TASK BRIEF
Your answer should consist of each line below that contains the string "left".

[Excerpts from a dataset]
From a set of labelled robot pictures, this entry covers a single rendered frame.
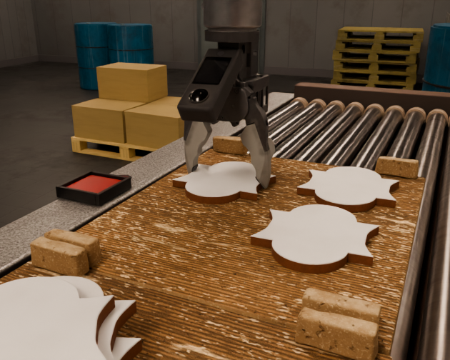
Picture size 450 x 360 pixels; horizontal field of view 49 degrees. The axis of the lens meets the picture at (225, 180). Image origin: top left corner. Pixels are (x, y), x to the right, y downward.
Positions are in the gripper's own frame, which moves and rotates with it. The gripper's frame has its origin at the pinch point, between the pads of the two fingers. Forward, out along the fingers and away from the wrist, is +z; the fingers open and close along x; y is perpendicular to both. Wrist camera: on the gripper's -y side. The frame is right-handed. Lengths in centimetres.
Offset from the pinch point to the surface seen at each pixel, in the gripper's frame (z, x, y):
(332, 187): -0.5, -14.6, 2.2
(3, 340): -3.6, -3.3, -41.2
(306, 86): -1, 9, 75
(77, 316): -3.6, -5.9, -37.3
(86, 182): 1.4, 19.5, -5.9
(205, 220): 0.8, -2.7, -11.6
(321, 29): 20, 157, 699
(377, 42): 28, 62, 603
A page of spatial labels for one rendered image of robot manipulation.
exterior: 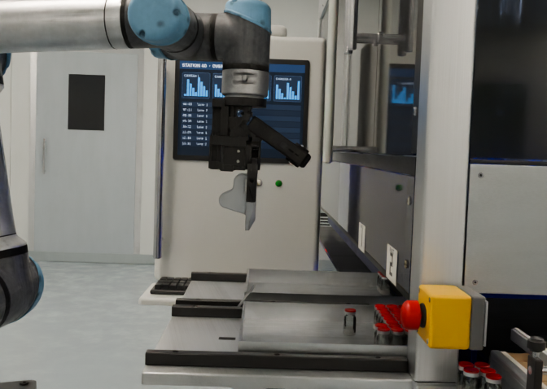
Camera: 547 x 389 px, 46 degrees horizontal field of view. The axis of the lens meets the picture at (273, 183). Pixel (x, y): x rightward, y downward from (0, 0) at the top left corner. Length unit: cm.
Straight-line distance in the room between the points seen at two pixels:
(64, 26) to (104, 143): 571
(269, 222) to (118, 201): 478
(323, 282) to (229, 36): 79
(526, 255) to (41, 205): 614
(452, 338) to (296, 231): 111
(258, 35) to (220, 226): 102
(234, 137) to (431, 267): 35
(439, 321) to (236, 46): 50
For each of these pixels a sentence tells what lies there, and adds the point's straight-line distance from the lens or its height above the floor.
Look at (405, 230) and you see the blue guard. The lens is 106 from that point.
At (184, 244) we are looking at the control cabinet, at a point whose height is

FINAL ANSWER
Picture size 450 x 360 pixels; horizontal field of view 49 degrees. The axis of the lens meets the picture at (225, 180). Image origin: top left corner. Pixels are (x, y), x to the right, y downward.
Camera: 547 x 389 px, 46 degrees horizontal field of view. The axis of the lens meets the picture at (273, 183). Pixel (x, y): x rightward, y downward from (0, 0) at the top left corner. Length unit: cm.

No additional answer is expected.